近況
大阪大学倫理学・臨床哲学研究室の主催するフォーラムで、「研究者になるということ:研究者と当事者のあいだで」というオンライン講演をすることになりました。無料です。ご関心ある方は事前にご登録ください。
第7回臨床哲学フォーラム「研究者になるということ:研究者と当事者のあいだで」
日時:2022年6月1日(水)17:00-19:30(Zoom開催)
ウェブメディア集英社オンラインでは、拙著を担当してくださった柴山浩紀さんが、インタビューに答えておられます。「当事者は嘘をつく」についてもお話しいただいています。
私はもともと、性暴力の被害体験について書くつもりはなかったんですが、企画が決まってから「困った、エッセイを書こうとすると、必ず被害の話が出てきてしまう」という状態に陥って、「もうこれを書くしかないな」と覚悟を決めました。もちろん、柴山さんが最初に会いに来てくださったときは、私がサバイバーだということは知りませんでした。そこから、私はモチャモチャと「何書いたらいいんだろう」と迷走していたので、このまま本が出ないのではないかと思っていました。どうにもならないので、「とりあえず、全部書きたいんですけど」と企画会議が通らないまま、原稿をスタートしました。書いている時も「こんな話、面白いかなあ?」と思っていたし、だめだったら同人誌にして文学フリマで売るつもりでした。出版されることになってからも「売れるのかなあ」と思い、「まあでも、売れなくても在庫を抱えるのは私じゃなくて筑摩書房だから商業はありがたいな」などと考えたりしていました。なので、売れたのは柴山さんの仕事の成果だし、実際に売れてよかったです。それから、買ってくださった方や話題にしてくださった方も、ありがとうございます。私は今回、本当の本当に文章を書いただけです。なので、なんだか恐縮なんですが……

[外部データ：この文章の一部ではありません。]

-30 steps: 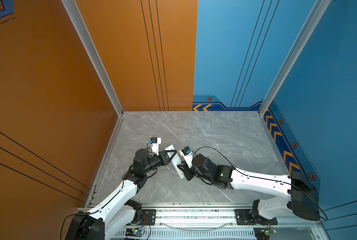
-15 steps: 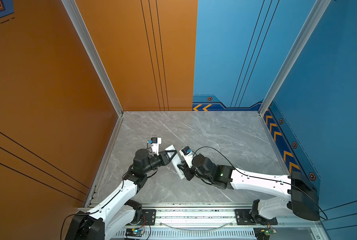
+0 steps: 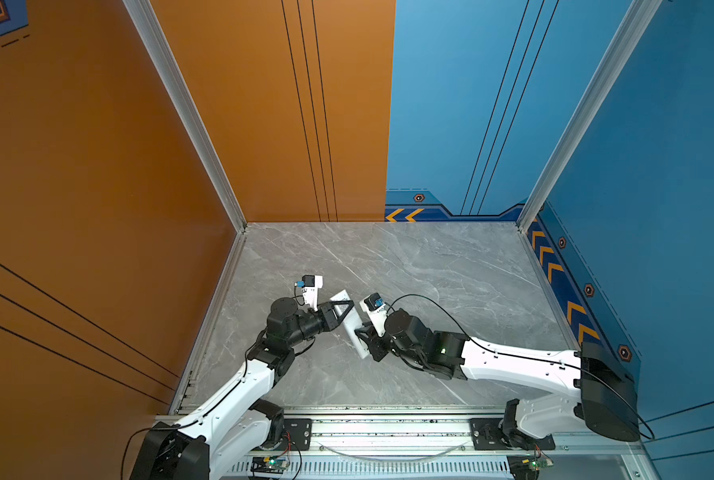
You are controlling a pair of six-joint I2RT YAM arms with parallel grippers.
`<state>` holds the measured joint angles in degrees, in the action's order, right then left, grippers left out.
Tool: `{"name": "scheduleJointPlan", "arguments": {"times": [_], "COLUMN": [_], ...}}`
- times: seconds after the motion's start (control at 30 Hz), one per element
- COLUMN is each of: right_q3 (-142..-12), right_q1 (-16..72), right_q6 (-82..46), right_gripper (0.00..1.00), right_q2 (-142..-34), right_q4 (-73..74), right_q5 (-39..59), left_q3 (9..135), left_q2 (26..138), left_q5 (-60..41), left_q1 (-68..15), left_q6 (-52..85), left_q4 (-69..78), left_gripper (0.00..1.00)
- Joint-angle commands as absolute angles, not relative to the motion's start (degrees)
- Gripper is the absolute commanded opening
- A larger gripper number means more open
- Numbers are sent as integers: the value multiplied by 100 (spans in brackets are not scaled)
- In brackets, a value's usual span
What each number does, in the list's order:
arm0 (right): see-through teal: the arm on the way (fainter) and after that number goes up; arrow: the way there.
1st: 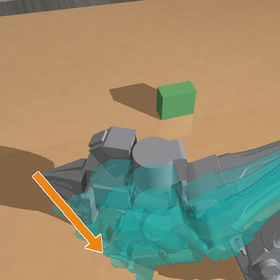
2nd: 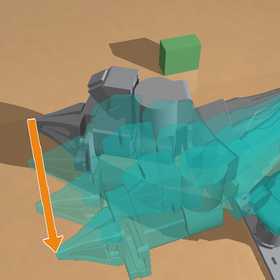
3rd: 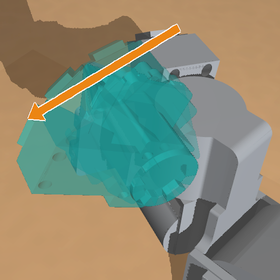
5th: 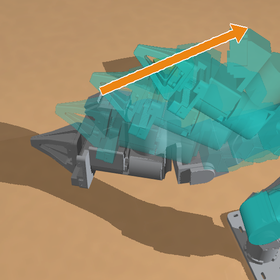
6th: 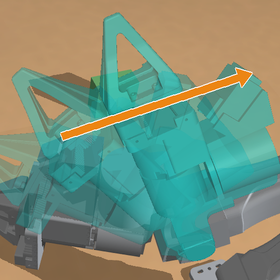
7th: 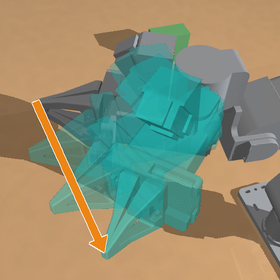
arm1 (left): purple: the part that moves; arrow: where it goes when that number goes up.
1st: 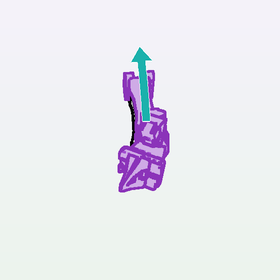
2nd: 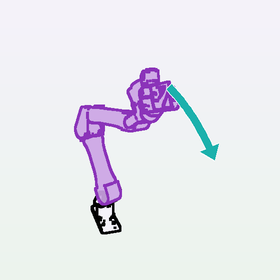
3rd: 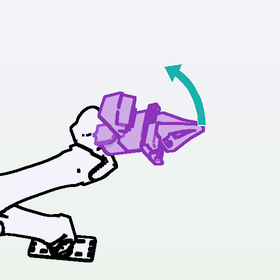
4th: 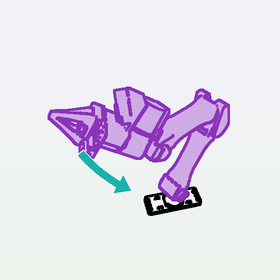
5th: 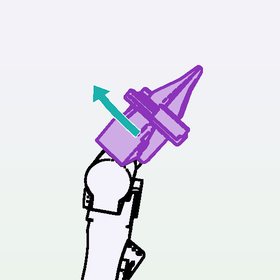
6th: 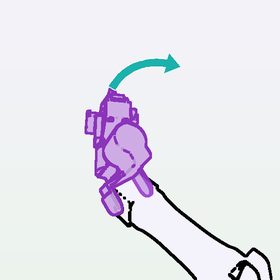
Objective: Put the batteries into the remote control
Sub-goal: 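Press the cover down and slide it shut, then open the right gripper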
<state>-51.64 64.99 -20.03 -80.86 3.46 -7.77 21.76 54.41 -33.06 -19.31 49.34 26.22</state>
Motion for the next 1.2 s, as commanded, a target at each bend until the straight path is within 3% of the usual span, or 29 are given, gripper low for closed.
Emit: {"name": "scheduleJointPlan", "arguments": {"times": [0.0,0.4,1.17], "right_q3": [-5105,-5466,-5003], "right_q1": [6532,6521,6552], "right_q6": [-2144,-2259,-2136], "right_gripper": [1,1,2], "right_q2": [-8206,-8359,-8236], "right_q4": [111,-507,255], "right_q5": [-820,-991,-672], "left_q3": [2275,2239,2233], "left_q2": [5345,5300,5230], "left_q5": [-3446,-3457,-3516], "left_q1": [-1870,-1848,-1810], "left_q6": [5001,5001,5030], "left_q4": [2870,2867,2869], "left_gripper": [0,0,0]}}
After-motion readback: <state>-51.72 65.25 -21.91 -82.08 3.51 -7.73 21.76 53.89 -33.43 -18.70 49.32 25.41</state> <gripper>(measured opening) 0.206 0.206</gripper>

ブログでも、拙著をご紹介していただいています。研究者の竹端寛さんが、障害者運動の歴史を辿りながら、拙著を取り上げてくださいました。私自身は、竹端さんの文章を拝読し、「自己変革機能」と「社会変革機能」を軸に、障害者の当事者運動と照らし合わせながら、こんなふうにまとめていただけるのは、ありがたいことだと思いました。
また、臨床心理士の越智誠さんからは、家族介護の経験のなかで感じた専門家への怒りを出発点に、心理の世界に入っていかれた経験と照らし合わせながら、拙著をご紹介いただいています。
竹端さんや越智さんのような研究者/支援者からのレスポンスをいただくことが、私にとって研究を続けたり、支援の場が変わっていくことを信じたりすることの力になると感じています。それぞれの場で闘っている人がいると思えるのはありがたいことです。
さて、ウェブメディアModern Timesでは、私の新しい連載が始まりました。宮崎駿がテーマで、3回の予定です。1回目は、ロシアのウクライナ侵攻について少し触れ、宮崎の戦争体験などについても書いています。2回目はナウシカの話の予定です。